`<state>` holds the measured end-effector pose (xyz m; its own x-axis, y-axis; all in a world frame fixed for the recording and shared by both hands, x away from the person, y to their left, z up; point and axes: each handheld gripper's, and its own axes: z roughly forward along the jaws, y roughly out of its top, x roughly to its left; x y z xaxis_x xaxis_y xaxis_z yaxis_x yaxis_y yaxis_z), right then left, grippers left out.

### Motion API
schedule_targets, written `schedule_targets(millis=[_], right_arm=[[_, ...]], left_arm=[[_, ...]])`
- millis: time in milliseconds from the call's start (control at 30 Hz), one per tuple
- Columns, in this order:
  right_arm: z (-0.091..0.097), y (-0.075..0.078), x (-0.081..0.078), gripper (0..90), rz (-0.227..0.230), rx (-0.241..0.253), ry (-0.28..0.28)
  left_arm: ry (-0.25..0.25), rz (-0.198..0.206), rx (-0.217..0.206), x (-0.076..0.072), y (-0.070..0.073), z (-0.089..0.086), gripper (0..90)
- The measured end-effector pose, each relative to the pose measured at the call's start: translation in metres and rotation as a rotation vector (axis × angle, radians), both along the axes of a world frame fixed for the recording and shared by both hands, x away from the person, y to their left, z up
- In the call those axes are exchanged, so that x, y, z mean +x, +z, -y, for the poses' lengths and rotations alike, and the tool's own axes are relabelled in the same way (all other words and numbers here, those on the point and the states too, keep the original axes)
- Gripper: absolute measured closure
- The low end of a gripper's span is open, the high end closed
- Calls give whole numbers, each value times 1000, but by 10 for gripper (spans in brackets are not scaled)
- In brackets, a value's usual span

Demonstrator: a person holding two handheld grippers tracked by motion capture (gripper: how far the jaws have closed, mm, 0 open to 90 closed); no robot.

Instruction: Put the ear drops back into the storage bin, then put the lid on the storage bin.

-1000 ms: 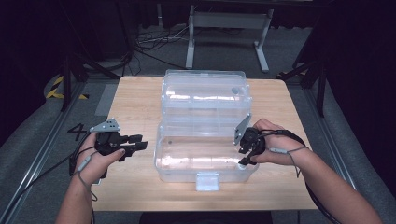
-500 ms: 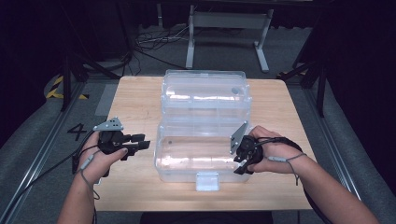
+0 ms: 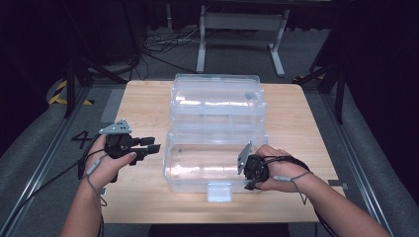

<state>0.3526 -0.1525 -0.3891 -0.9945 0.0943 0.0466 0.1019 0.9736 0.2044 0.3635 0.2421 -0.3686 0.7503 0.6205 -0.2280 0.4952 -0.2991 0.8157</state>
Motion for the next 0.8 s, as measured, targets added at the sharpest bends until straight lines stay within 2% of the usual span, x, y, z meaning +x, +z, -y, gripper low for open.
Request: schedule_targets(millis=[200,333,533,800], right_arm=[[0,-3,-2,821,28,-1,10],[0,-4,-3,822,38,1,9],[1,-3,-3,821,39,5,0],[2,-4,-4,817,32,19,-25]], left_arm=[[-5,32,-25,7,9,4,583],[-4,32,-34,12,13,8,584],[-32,60,-36,23,29,19,581],[-79,101,-22,40,52,45,573]])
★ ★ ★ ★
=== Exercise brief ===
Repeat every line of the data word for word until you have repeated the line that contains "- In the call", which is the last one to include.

=== Result of this exercise ===
`<state>` holds the measured end-effector pose (xyz m; its own x-axis, y-axis; all in a world frame fixed for the recording and shared by both hands, x away from the person, y to their left, z up; point and axes: each handheld gripper's, and its own axes: z roughly forward along the jaws, y roughly out of its top, x roughly to its left; x y z xaxis_x xaxis_y xaxis_z yaxis_x yaxis_y yaxis_z), right then left, grippers left out.

### Motion API
schedule_targets, written `schedule_targets(millis=[_], right_arm=[[_, ...]], left_arm=[[_, ...]])`
- millis: time in milliseconds from the call's start (control at 30 Hz), one per tuple
- Columns, in this order:
  right_arm: z (-0.091..0.097), y (-0.075..0.078), x (-0.081..0.078), gripper (0..90), rz (-0.227..0.230), rx (-0.241..0.253), ry (-0.28..0.28)
  left_arm: ry (-0.25..0.25), rz (-0.198..0.206), rx (-0.217..0.206), x (-0.076..0.072), y (-0.070..0.073), z (-0.089..0.086), gripper (0..90)
- The measured end-effector pose, each relative to the pose measured at the call's start: translation in metres and rotation as a rotation vector (axis × angle, radians), both along the axes of a world frame fixed for the recording and shared by both hands, x away from the person, y to their left, z up
- In the call those axes are exchanged, so that x, y, z mean +x, +z, -y, for the poses' lengths and rotations alike, and the tool's own axes are relabelled in the same way (all other words and numbers here, those on the point and the states too, keep the original axes)

There is nothing more to this exercise.